According to Chicago Defender, Northwestern University Feinberg School of Medicine physicians are looking for local Chicago-area citizens interested in participating in a clinical trial study for a new potential type-2 diabetes treatment, known as EndoBarrier.
EndoBarrier is a small, flexible tube-shaped liner that serves as a barrier between food and the intestinal wall. EndoBarrier’s design allows it to alter the release of hormones, which changes the way the body responds to food. The EndoBarrier would, ideally, help improve the body’s ability to regulate blood sugar.
The tube is inserted non-surgically, using an endoscope, through the mouth. If it proves to be a successful treatment option, it would help to bring more manageable and affordable diabetes treatments to those who suffer from it.
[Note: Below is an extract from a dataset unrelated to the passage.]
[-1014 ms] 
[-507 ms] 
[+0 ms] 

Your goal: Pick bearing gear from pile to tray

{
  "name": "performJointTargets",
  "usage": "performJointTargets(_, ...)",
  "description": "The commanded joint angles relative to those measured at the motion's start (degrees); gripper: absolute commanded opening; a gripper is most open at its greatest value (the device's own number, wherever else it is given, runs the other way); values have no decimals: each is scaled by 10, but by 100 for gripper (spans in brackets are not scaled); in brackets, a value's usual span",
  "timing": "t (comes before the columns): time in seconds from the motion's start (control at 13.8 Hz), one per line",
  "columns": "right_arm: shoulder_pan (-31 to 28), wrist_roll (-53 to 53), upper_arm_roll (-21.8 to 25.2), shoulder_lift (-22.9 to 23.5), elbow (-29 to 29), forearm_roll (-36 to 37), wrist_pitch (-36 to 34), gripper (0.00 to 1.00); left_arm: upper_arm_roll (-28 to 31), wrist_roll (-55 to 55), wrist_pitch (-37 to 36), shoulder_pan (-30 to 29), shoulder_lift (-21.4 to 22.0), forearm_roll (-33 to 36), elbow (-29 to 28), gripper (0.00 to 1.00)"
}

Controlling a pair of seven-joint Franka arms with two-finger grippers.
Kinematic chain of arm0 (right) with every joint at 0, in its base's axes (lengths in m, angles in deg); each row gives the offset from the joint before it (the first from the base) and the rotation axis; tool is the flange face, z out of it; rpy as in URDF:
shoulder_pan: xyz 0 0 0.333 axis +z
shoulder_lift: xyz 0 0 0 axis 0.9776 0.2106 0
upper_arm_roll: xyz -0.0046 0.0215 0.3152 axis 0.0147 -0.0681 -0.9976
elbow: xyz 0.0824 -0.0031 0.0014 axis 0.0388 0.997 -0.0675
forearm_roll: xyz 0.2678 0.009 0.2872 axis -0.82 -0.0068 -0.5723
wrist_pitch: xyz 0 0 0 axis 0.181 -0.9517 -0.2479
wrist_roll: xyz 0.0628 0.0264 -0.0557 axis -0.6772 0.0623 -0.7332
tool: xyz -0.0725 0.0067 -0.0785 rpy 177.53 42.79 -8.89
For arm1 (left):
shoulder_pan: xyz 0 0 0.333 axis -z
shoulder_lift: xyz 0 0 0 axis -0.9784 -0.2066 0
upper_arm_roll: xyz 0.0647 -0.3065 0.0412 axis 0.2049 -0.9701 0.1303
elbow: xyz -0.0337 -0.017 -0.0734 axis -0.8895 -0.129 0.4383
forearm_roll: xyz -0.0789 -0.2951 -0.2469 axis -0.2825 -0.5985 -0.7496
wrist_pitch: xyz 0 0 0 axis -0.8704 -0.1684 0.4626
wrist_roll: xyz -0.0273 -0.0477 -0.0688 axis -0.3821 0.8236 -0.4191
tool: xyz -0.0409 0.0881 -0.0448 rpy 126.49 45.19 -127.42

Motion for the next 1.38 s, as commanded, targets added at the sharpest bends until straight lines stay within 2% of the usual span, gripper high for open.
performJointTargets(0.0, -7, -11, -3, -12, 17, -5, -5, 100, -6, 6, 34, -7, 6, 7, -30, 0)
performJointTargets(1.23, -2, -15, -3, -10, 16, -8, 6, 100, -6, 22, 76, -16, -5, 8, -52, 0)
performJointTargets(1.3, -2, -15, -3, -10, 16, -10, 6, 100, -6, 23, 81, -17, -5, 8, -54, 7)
In Illinois alone, 1.4 million people live with diabetes and, according to the CDC, over 1.1 million of these people live in the Chicago-area. Currently, researchers at Northwestern are searching only for Chicago-area residents who are obese, have type 2 diabetes, and who would be interested in being part of the device’s trial run.
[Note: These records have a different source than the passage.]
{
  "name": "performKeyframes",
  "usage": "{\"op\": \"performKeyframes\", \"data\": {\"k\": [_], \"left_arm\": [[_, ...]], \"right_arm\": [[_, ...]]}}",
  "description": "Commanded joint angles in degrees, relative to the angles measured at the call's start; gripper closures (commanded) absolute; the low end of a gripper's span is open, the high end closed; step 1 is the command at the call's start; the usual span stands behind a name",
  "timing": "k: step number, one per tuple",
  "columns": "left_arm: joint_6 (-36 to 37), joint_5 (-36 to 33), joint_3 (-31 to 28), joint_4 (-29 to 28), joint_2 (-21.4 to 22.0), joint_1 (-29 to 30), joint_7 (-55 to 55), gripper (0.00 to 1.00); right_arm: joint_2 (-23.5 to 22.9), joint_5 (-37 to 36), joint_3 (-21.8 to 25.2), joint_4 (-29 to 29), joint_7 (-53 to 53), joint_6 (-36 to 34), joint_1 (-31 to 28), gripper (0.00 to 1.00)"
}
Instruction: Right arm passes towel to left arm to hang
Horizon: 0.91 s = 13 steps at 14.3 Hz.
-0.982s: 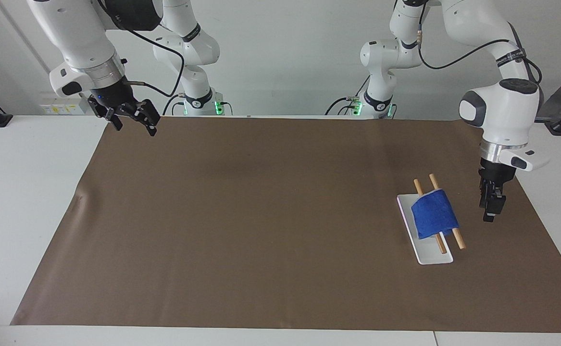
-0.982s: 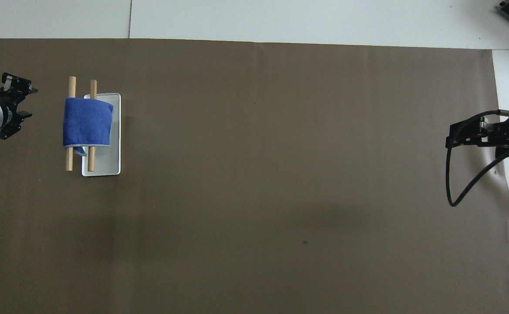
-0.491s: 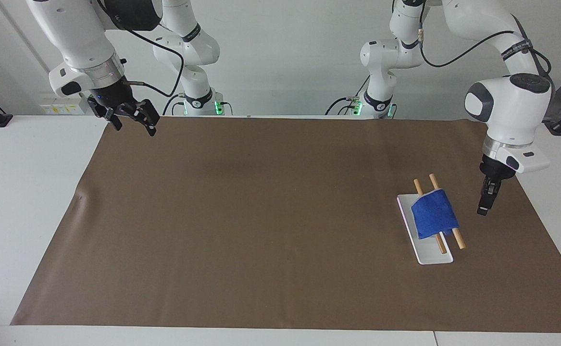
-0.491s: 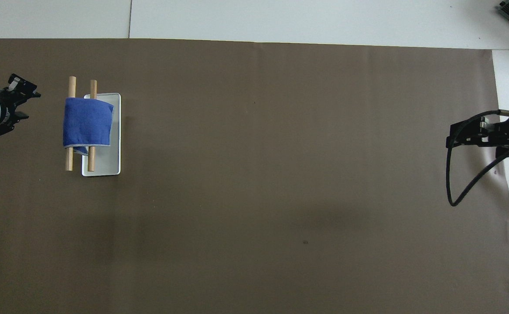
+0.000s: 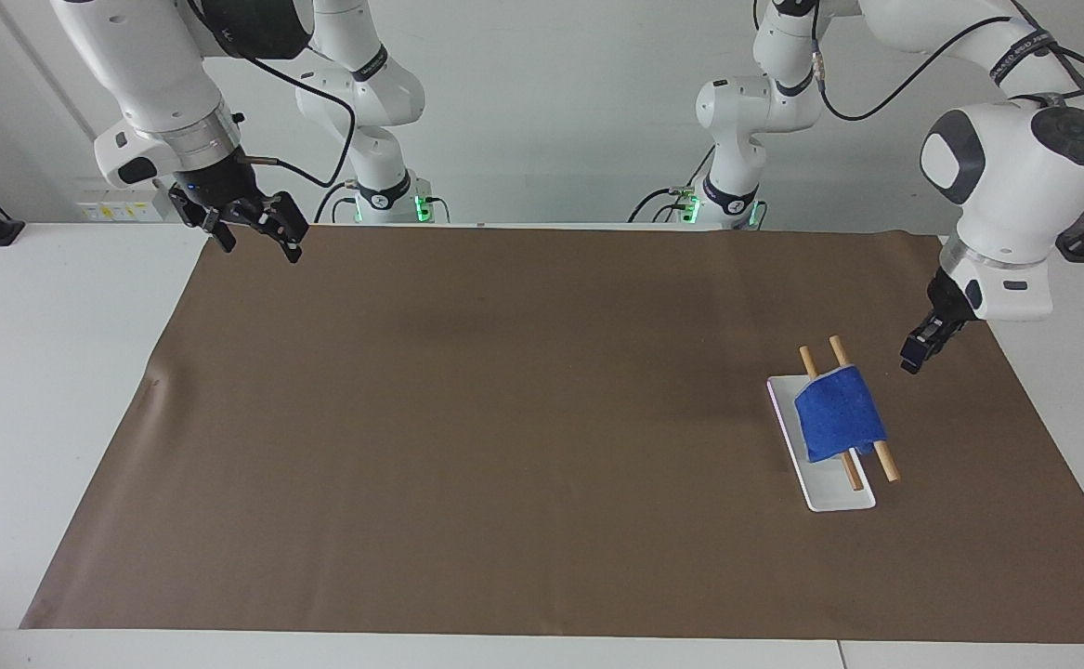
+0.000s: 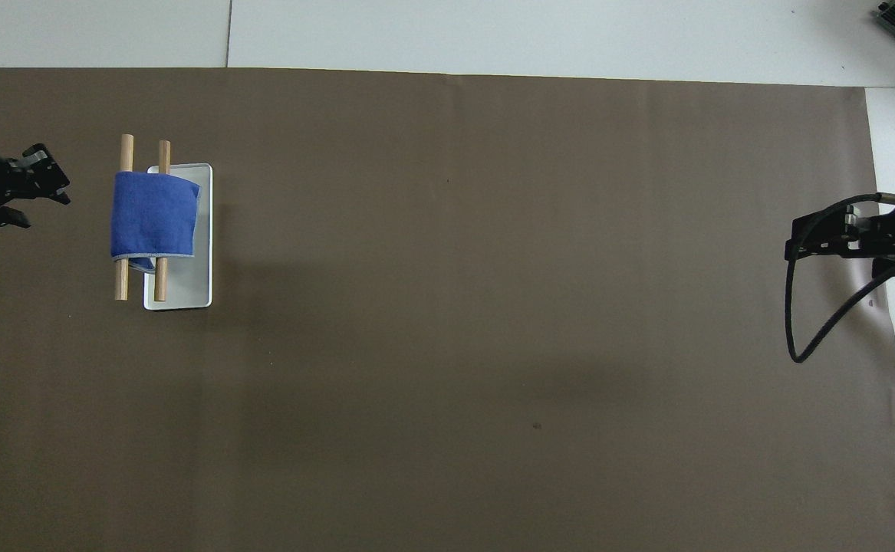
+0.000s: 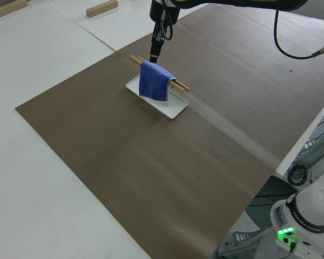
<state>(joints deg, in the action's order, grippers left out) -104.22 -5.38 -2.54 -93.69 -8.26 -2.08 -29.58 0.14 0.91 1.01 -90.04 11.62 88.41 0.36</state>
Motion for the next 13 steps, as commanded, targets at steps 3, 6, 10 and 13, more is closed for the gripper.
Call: {"op": "performKeyframes", "data": {"k": [3, 6, 10, 13], "left_arm": [[13.2, 1.3, -0.3, 6.2, 0.5, -0.3, 9.3, 0.46], [18.4, 1.8, 1.0, 6.6, 2.5, -0.4, 10.4, 0.46], [23.1, 2.3, 2.9, 7.3, 5.8, -0.3, 15.6, 0.44], [22.9, 2.8, 2.7, 5.6, 8.3, -0.3, 17.9, 0.34]], "right_arm": [[1.4, 0.8, 0.0, -1.6, -3.4, 0.1, -0.5, 0.0], [1.4, 0.8, 0.0, -1.6, -3.1, 0.0, -0.5, 0.0], [1.4, 0.9, -0.1, -1.5, -3.1, 0.0, -0.4, 0.0], [1.4, 0.8, -0.1, -1.5, -3.0, 0.0, -0.4, 0.0]]}}
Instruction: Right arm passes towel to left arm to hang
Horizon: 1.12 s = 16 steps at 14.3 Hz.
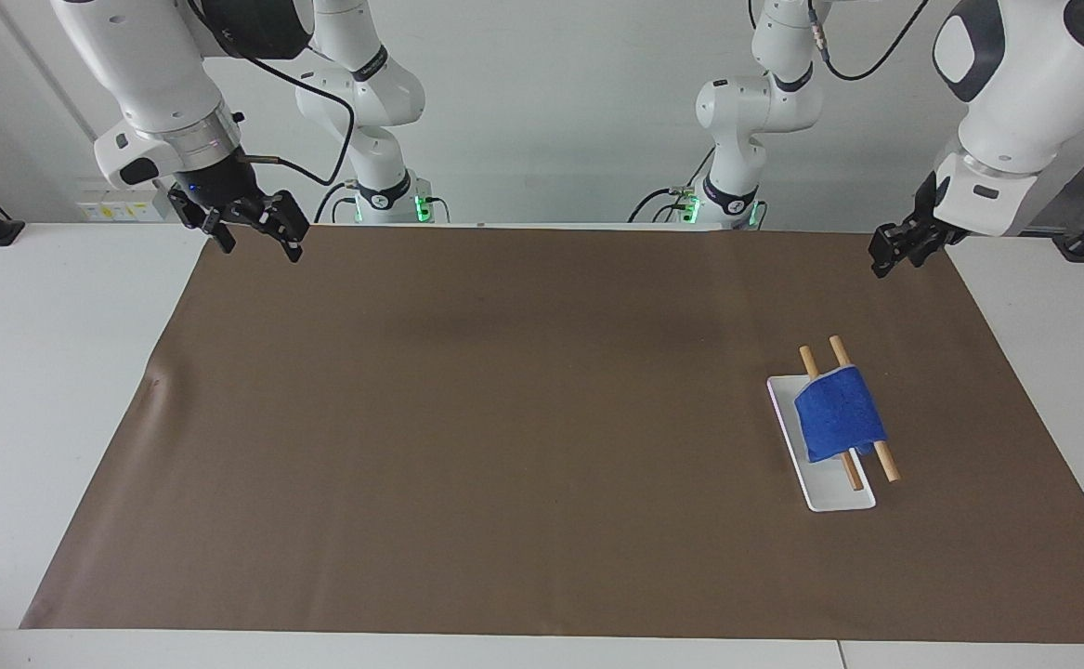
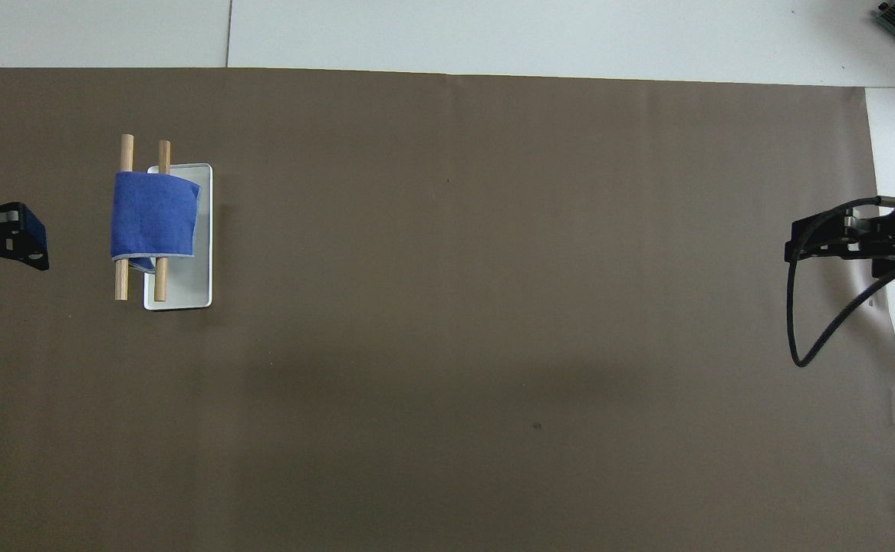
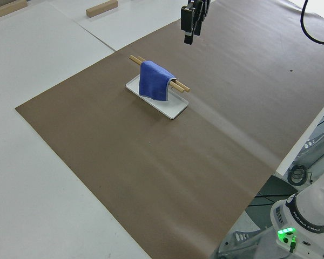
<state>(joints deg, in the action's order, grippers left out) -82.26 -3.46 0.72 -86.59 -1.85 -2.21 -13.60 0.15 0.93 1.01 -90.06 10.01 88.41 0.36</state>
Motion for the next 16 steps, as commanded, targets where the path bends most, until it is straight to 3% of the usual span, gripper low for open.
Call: {"op": "performKeyframes", "data": {"k": [1, 3, 7, 11, 16], "left_arm": [[0.5, 0.9, -0.5, -2.7, 2.6, -0.1, 1.9, 0.3], [-2.0, 0.9, -0.5, -4.9, 3.3, -0.1, 2.0, 0.22], [-10.2, 0.9, -0.1, -13.9, 7.2, -0.3, 1.7, 0.17], [-10.7, 0.9, 0.7, -14.7, 7.5, -0.2, 2.0, 0.0], [-13.2, 0.9, 0.8, -14.8, 7.5, -0.3, 2.3, 0.0]], "right_arm": [[1.4, 0.8, -0.1, -1.5, -1.4, 0.0, -0.5, 0.0], [1.4, 0.9, -0.1, -1.5, -1.4, 0.0, -0.5, 0.0], [1.4, 0.9, -0.1, -1.5, -1.4, 0.0, -0.5, 0.0], [1.4, 0.9, -0.1, -1.5, -1.3, 0.0, -0.5, 0.0], [1.3, -0.1, 0.0, -1.3, -1.5, 1.3, -0.5, 0.0]]}}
Type 2 diabetes is a lifelong metabolic disorder, and comprises about 90% of diabetes cases. It’s characterized by insulin resistance, which causes high blood sugar. It is currently managed through medications, lifestyle changes, and sometimes surgery. Interestingly, preliminary research from the University of Cambridge suggests that eating chocolate could potentially help people reduce their risk of diabetes by about 31% because it improves insulin sensitivity.